All lines from the one holding "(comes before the" to the end of the listing are to be output exactly, both ends included, with any pictures left out.
──────────────────────────────
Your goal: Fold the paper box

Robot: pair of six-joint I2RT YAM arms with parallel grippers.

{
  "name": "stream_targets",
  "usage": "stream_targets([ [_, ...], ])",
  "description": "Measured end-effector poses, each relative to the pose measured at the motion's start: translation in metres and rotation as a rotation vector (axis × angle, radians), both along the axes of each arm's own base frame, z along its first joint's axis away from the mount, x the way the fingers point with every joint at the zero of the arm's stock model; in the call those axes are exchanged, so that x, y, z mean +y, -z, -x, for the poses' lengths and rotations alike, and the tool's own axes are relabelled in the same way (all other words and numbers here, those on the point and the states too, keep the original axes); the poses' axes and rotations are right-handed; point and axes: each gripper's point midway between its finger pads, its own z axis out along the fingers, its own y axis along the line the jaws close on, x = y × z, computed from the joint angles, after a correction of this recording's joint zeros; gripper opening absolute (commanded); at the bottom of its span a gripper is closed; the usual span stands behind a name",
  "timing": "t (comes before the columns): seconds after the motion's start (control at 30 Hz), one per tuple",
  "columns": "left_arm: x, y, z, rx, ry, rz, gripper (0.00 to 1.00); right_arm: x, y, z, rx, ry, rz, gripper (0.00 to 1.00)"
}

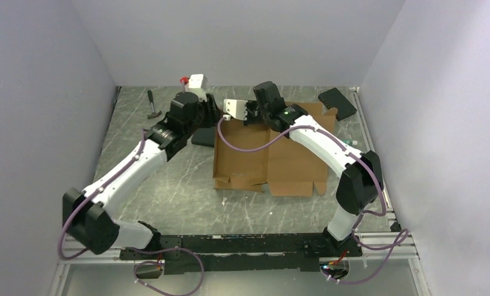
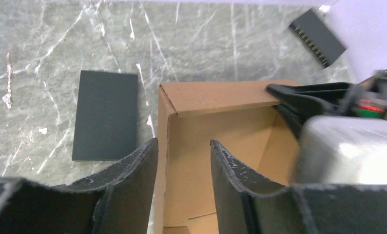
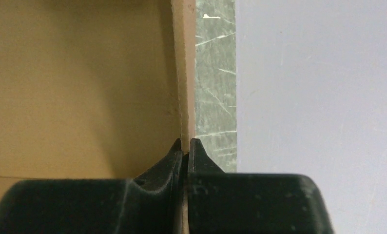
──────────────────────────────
» Answer to this exercise:
  "timing": "t (comes before the columns): seconds after the motion's start (control at 30 Hz), one per tuple",
  "columns": "left_arm: x, y, z, rx, ry, rz, gripper (0.00 to 1.00); right_arm: x, y, z, rx, ry, rz, gripper (0.00 to 1.00)"
}

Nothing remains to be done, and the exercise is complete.